Tem um bar logo no início do próximo quarteirão, pretendo me sentar um pouco e procurar me acalmar. Estou esperando o sinal fechar, o som que aqueles carros fazem enquanto andam está me perturbando, meu coração acelera ainda mais. O sinal fecha e sinto um alivio, atravesso a rua correndo e logo me sento em uma cadeira, minhas mãos estão tremendo, sinto uma dor na região do peito, parece ser angústia e eu não consigo segurar o choro. As pessoas que passam pela calçada olham pra mim e eu me sinto como uma insana sendo observada, elas devem estar me estranhando, sentindo pena de mim e eu odeio isso, odeio que sintam pena de mim. Uma moça se aproxima e me pergunta se quero um copo d’água, eu aceito. Alguns minutos depois e ela vem com o copo cheio de água e entrega em minhas mãos, eu agradeço e bebo quase metade de uma só vez. A moça passa a mão na minha cabeça e pergunta o que aconteceu, eu digo que tenho problemas relacionados a pânico mas não sei especificar já que ainda não tinha começado um tratamento e o pouco que sabia foi o que tinha pesquisado na internet. Ela se senta ao meu lado, segura em uma de minhas mãos e diz que sua mãe também tem problemas semelhantes, diz que devo procurar um psicólogo e um psiquiatra, no mesmo momento eu digo assustada: "– Psiquiatra não!’’. A garota ri e me fala que psiquiatras não são só pra loucos, muitas pessoas hoje em dia precisam, ainda mais com essa vida turbulenta. Não me convenci, mas preferi não dizer mais nada, apenas queria aproveitar aquela companhia tão calma e gentil que me cercava. Ah, como é bom...até que enfim alguém que me olha diferente, não era um olhar de pena e sim intencionado a ajudar, e isso é bom, muito bom, tive uma sensação enorme de calma e então todo aquele pânico foi passando, as palavras doadoras dela me ajudavam, me traziam fé de melhorar e poder viver de novo. Quando ela perguntou minha idade imaginei que fosse se surpreender com o meu estado, mas não, ela apenas disse o quanto aquilo era comum na adolescência, já que nessa idade muitos passam por problemas, sejam familiares ou mesmo na escola, sofrem desde cedo nas mãos da sociedade...e isso é tão triste.
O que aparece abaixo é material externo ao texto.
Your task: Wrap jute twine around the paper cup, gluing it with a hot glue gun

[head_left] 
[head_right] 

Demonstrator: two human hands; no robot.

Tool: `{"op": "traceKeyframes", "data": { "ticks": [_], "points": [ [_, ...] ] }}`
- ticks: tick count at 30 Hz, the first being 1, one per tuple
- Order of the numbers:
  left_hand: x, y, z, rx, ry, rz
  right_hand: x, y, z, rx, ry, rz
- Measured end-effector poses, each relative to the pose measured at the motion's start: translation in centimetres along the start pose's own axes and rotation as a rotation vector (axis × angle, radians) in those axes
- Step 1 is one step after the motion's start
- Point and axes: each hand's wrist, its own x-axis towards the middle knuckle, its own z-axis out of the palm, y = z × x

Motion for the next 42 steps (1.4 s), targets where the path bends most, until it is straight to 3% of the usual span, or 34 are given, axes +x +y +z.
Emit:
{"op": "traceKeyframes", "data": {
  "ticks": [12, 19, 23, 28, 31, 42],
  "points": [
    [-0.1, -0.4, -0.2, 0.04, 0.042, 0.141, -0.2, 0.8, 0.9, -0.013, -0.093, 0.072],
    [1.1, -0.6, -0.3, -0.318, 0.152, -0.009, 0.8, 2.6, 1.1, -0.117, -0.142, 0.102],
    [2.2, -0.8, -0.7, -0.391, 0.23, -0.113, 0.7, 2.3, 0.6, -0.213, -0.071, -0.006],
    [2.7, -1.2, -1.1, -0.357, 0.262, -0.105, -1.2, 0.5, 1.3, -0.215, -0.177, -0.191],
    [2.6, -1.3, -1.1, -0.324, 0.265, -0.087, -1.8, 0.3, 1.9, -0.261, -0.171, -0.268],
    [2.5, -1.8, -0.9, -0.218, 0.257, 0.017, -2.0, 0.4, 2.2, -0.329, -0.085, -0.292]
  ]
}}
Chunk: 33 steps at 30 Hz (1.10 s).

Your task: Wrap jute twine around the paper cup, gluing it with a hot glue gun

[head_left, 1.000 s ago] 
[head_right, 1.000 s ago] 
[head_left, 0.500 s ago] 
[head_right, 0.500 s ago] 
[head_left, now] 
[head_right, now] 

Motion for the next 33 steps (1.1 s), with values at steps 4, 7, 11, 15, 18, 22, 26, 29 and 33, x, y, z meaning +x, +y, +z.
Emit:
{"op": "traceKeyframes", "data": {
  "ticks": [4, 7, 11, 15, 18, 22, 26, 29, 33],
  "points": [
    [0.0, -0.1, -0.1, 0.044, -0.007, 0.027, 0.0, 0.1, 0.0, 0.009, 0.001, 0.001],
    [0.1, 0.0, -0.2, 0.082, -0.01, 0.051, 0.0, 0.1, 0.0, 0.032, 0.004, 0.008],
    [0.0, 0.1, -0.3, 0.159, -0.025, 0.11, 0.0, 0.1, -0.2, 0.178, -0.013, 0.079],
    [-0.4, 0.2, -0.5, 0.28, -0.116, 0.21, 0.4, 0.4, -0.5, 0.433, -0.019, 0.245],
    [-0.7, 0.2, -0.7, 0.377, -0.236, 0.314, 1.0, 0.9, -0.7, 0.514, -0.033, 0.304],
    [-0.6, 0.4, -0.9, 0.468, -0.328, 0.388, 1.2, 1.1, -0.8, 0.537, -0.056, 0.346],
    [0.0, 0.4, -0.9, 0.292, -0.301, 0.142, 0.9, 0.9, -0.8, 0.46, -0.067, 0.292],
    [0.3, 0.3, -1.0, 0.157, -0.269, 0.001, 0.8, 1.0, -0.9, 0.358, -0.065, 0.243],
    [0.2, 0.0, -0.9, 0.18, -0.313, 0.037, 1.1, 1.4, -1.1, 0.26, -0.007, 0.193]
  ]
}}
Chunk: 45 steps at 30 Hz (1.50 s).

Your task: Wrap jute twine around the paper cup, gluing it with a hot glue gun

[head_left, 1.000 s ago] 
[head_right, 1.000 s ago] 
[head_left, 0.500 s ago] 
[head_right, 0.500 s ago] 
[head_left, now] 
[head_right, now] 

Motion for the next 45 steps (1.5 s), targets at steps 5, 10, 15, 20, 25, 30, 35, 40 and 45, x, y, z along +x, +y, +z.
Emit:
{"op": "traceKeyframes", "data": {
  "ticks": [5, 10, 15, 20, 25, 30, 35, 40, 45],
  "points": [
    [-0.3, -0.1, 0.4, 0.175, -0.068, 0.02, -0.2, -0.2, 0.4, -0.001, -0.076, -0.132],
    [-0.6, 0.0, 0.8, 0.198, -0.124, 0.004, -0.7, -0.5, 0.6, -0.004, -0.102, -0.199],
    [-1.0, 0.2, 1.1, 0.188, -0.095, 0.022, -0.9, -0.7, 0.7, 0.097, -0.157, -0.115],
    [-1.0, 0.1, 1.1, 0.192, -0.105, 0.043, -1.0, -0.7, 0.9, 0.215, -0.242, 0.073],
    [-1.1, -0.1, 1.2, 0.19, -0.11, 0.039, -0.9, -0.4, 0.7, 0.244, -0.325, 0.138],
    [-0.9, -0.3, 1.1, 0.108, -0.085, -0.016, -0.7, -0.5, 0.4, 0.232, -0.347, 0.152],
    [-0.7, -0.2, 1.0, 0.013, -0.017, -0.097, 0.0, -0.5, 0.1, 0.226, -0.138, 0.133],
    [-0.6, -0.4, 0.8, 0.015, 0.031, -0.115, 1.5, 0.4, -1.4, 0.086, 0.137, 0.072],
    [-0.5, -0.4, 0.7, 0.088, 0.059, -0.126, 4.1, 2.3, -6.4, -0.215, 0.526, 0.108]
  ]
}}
Um carro para em frente ao bar, são meus pais, minha mãe desce do carro e vem até mim, pergunta o que aconteceu e eu digo que saí de casa e acabei passando mal. Minha mãe pede pra que eu volte pra casa com eles, eu aceito. Me levanto da cadeira, dou um beijo no rosto e um abraço na minha domadora e lhe pergunto seu nome. Agora já estou com um discreto sorriso no rosto, vou até o carro, entro, volto pra casa, o coração está mais calmo.